“Once,” he said. “We hadn’t even finished paying it off before he fell off the wagon again. My mom tried to get him to go back, but he never would. Too expensive. Too hard.” He closed his eyes, let out a long, slow breath. “They had started fighting about it again when he died.”
I couldn’t think of the right thing to say, so I filled the silence with the only words I could think of. “I’m sorry. I wish it had turned out differently. I wish he could have gone back.”
Jake’s smile was forced and bitter. “It wouldn’t have worked anyway. They’re happy to take your money, but they can’t make you change.”
“It’s not about the money,” I started.
“No,” he said, with a look that let me know just how thoroughly I didn’t get it. “When you’ve got it, it never is.”
I picture him now, needing help but thinking it’s out of his reach.
Maybe I still don’t understand.
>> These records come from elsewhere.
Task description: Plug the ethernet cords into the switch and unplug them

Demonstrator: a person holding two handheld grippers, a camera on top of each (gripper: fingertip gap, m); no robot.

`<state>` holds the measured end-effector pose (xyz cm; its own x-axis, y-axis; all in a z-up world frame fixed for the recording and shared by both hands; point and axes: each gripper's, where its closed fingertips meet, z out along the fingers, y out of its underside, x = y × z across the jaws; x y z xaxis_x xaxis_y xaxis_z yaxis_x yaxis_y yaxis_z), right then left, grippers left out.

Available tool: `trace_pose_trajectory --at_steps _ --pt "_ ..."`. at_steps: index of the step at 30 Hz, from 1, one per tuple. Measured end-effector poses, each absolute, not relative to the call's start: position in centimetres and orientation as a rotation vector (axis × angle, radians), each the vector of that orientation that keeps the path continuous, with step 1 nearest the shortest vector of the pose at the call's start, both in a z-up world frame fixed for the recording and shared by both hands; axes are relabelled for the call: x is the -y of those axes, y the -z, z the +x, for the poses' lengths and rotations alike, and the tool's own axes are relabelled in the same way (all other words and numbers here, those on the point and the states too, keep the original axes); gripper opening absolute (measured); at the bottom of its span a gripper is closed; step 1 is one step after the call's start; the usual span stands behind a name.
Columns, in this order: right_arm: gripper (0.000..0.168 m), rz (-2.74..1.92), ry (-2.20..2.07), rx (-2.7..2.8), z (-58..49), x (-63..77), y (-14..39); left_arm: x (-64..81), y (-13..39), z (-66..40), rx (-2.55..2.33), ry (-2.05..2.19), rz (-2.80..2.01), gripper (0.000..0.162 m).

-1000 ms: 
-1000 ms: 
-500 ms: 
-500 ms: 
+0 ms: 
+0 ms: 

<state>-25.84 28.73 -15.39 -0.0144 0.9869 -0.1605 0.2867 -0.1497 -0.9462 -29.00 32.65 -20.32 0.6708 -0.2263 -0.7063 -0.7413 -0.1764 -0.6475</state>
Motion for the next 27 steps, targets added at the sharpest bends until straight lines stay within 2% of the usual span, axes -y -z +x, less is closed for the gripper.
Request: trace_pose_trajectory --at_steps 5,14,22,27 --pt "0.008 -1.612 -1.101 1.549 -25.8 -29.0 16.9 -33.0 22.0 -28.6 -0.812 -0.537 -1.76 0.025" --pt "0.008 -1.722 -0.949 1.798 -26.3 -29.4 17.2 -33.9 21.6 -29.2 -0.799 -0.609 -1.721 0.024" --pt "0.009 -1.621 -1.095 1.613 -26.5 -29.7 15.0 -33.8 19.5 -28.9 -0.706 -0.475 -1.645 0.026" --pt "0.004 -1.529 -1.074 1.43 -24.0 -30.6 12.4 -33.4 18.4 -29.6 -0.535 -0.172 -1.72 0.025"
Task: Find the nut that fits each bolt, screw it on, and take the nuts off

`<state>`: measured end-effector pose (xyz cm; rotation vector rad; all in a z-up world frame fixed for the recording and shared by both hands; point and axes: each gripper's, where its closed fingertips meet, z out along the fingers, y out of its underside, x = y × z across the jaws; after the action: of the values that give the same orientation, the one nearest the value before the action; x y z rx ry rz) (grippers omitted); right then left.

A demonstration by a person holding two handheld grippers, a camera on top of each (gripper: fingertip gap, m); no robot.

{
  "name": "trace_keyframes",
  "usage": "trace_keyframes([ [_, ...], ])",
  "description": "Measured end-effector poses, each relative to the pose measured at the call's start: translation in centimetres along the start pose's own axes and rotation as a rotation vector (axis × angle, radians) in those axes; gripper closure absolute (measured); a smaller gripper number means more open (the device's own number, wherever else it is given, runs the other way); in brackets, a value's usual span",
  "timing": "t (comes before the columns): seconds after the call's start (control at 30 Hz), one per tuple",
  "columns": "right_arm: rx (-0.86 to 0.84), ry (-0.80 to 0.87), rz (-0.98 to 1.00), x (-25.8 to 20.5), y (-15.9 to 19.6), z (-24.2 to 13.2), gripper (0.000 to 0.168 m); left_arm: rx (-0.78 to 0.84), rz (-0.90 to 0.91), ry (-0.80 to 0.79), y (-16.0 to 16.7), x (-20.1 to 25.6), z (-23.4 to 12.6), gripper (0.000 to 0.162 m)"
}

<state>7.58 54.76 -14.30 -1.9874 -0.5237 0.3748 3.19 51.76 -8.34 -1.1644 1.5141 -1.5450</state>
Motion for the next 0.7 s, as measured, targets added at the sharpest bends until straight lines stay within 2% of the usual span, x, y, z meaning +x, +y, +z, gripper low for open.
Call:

Maybe he’s too stubborn to accept help, even if I offer it. But I can at least try.
I spend the next two hours researching rehab facilities and programs and payment options. I print anything that’s promising, just in case. And when I’m done, I send a text to Jake, praying that maybe he’ll see it somehow.
It IS my fault, and I’m sorry. Whatever you’re going through, I am here.
Dictionary.com says
search means “to look carefully to find something missing or lost”
and warrant means “authorization, sanction, or justification.”
And search warrant means the cops can
dump out your brother’s drawers,
where the clothes still smell like him,
scatter the mail from thirty-nine colleges
you stacked on his desk,
grab the mattress so hard it rips
in exactly the spot he’d let you sleep
when you were lonely and sad
after your dad died.
I don’t think they would need the warrant
if they’d done a better job with the “search” part.
Because Jake has been gone for twenty-seven days,
and Mom says they haven’t even been looking,
not really.
She never shouts, but she shouts at them tonight.
“Don’t you think I’ve searched this room
for any clue about
where he went?
What are you even looking for?”
“Drugs,” says the short one,
and the tall one looks at him with an angry face,
like maybe
he wasn’t supposed to tell us.
“Drugs,” my mom repeats.
“Are you trying to find my son
or convict him of something?”
“We’ll need you to wait in another room, please,”
says the short one, and my mom says,
“Yes, I’ll do that.
I’ll be in another room
calling my lawyer.”
She shakes her head at me
when they’re not watching
so I won’t tell them
that we don’t have a lawyer,
because lawyers cost money
and we don’t have money, either.
I hold so still,
am so silent,
that they let me stay.
Jake would want somebody
keeping an eye on his stuff.
But when they’re done searching,
the short one turns his laser eyes on me.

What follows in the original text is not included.